NEW YORK (GenomeWeb) – A new analysis considered some of the current strategies and complications for those attempting to integrate personalized genomic information and/or pharmacogenomic clues into patient care.
A Duke University-led team brought together information from half a dozen projects being done at National Human Genome Research Institute "Implementing Genomics in Practice" (IGNITE) consortium network sites to scrutinize existing implementation approaches and impediments.
From insights gleaned from the IGNITE projects, the researchers highlighted three shared challenges related to electronic health record integration, clinician attitudes, knowledge, or awareness, and patient engagement, along with distinct schemes designed to tackle these issues depending on the project at hand. Their findings appeared online this week in BMC Medical Genomics.
"Findings suggest that strategies to facilitate integration of genomic data within existing [electronic health records] and educate stakeholders about the value of genomic services are considered important for effective implementation," first author Nina Sperber, a researcher with Duke University's Duke Center for Applied Genomics and Precision Medicine and the Duke University School of Medicine, and her colleagues wrote.
The team noted that challenges remain in clinician and health system uptake of personalized genomic data, even for individuals who carry genetic variants or features that are broadly considered clinically actionable.
"In order to optimize potential public health benefits from genetic and genomic innovations, there is a need to focus on developing both the evidence base for their impact on health outcomes and also strategies that can be used to put them into practice at a broad scale," the authors wrote.
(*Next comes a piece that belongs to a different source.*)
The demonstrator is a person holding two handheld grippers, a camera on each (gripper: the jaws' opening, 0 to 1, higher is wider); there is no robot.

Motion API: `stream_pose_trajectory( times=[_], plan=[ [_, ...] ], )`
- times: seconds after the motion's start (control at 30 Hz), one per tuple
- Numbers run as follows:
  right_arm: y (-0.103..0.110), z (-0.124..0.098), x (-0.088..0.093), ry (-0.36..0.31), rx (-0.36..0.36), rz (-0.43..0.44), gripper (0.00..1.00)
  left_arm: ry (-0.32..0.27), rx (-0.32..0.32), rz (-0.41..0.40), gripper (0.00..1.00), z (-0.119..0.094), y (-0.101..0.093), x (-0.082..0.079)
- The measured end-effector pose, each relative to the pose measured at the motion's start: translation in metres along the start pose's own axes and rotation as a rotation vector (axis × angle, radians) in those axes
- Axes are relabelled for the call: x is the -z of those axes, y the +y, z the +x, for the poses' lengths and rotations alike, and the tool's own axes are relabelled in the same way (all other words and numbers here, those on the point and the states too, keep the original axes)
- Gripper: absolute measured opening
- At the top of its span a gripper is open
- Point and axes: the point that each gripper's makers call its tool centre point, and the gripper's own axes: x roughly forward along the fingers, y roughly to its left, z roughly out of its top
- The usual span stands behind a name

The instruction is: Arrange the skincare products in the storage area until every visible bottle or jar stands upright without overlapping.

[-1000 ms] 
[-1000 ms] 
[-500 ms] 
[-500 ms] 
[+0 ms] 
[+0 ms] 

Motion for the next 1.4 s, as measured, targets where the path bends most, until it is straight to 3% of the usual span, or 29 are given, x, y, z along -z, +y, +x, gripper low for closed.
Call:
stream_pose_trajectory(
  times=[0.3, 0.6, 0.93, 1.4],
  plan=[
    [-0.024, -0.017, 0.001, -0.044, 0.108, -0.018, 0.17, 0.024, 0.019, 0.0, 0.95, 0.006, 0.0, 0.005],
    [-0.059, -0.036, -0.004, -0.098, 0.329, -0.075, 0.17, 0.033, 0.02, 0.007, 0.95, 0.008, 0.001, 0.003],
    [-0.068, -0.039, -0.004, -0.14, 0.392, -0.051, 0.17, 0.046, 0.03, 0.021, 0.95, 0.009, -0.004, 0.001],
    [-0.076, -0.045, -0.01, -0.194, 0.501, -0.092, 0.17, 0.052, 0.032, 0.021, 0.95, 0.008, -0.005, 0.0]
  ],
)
To get a better sense of factors influencing implementation, the researchers used an established "Consolidated Framework for Implementation Research" approach to analyze and organize information from multiple case studies of six IGNITE projects spearheaded by investigators at Duke University, Indiana University, Mount Sinai's Icahn School of Medicine, the University of Florida, the University of Maryland, and Vanderbilt University.
Based on the main challenges identified, the team outlined strategies in place across various projects to overcome the issues. In the case of hurdles related to electronic health record integration of genomic data, for example, the group noted that several projects are working to produce central repositories to warehouse new and existing genomic and electronic health record data.
The researchers also touched on resources, educational materials, and outreach efforts being used to improve patient and health care provider knowledge of genomic medicine and prepare them to engage and participate in such projects.
"Policy implications can include support to accelerate linking data across systems and broader-based education of providers and the public about how to use genomic information to make personal health decisions," they noted.
The authors expect that findings of their analysis will prove useful "to guide development of future endeavors to design and evaluate implementation strategies, such as identifying how strategies relate to outcomes and conducting deeper evaluations of local environments and implementation adaptations."